TASK TO CARRY OUT>
Copy the first line of the material below and every later line through the line containing "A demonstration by", without any other output.

RECORDED DATA>
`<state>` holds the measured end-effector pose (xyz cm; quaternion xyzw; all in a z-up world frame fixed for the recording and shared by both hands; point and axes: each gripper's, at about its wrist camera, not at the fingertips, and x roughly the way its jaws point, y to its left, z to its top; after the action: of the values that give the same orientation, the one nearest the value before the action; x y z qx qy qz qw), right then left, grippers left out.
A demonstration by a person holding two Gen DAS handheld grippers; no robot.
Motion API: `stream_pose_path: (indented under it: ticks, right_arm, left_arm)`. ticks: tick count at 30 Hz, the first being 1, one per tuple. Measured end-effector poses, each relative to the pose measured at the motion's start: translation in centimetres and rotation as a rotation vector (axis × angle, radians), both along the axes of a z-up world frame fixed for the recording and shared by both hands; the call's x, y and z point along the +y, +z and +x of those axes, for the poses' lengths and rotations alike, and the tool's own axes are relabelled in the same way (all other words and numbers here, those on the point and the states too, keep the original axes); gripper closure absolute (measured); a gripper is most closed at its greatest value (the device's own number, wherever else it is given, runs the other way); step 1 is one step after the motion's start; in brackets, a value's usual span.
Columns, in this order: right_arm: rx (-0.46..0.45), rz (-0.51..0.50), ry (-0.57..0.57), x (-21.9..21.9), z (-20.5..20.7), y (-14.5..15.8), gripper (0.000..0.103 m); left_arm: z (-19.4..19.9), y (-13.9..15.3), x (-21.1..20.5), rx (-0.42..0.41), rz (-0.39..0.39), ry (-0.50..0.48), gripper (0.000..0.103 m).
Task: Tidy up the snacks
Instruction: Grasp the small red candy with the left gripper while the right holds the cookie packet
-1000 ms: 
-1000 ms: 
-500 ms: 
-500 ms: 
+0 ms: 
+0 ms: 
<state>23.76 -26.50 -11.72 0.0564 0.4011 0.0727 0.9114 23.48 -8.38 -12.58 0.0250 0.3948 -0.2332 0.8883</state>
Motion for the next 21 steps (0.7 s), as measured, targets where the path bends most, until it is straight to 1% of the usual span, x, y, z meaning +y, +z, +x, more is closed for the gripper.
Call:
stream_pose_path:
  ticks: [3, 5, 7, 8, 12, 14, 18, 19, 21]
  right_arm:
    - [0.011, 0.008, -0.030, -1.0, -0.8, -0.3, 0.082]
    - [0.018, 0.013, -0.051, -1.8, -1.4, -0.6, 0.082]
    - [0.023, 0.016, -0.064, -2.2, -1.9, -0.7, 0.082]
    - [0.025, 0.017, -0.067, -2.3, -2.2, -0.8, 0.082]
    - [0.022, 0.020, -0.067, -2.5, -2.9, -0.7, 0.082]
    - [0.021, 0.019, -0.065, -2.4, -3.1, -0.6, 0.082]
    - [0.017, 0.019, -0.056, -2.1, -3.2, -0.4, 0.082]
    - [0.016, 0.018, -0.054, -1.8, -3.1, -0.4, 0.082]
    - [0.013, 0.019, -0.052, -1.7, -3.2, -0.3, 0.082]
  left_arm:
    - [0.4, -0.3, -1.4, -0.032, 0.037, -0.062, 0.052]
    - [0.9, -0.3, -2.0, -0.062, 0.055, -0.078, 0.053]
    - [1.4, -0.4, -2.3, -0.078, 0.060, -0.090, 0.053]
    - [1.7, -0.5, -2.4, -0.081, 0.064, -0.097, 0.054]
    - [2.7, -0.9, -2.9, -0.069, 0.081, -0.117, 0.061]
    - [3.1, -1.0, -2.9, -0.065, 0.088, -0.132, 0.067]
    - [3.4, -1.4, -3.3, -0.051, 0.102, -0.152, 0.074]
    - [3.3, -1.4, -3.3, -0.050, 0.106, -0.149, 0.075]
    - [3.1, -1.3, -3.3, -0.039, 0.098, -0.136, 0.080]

OUTPUT OF THE TASK>
`<state>` holds the measured end-effector pose (xyz cm; quaternion xyzw; all in a z-up world frame fixed for the recording and shared by both hands; point and axes: each gripper's, at about its wrist camera, not at the fingertips, and x roughly the way its jaws point, y to its left, z to its top; after the action: of the values that give the same orientation, the one nearest the value before the action; x y z qx qy qz qw), right then left, grippers left out.
A demonstration by a person holding two Gen DAS handheld grippers; no robot.

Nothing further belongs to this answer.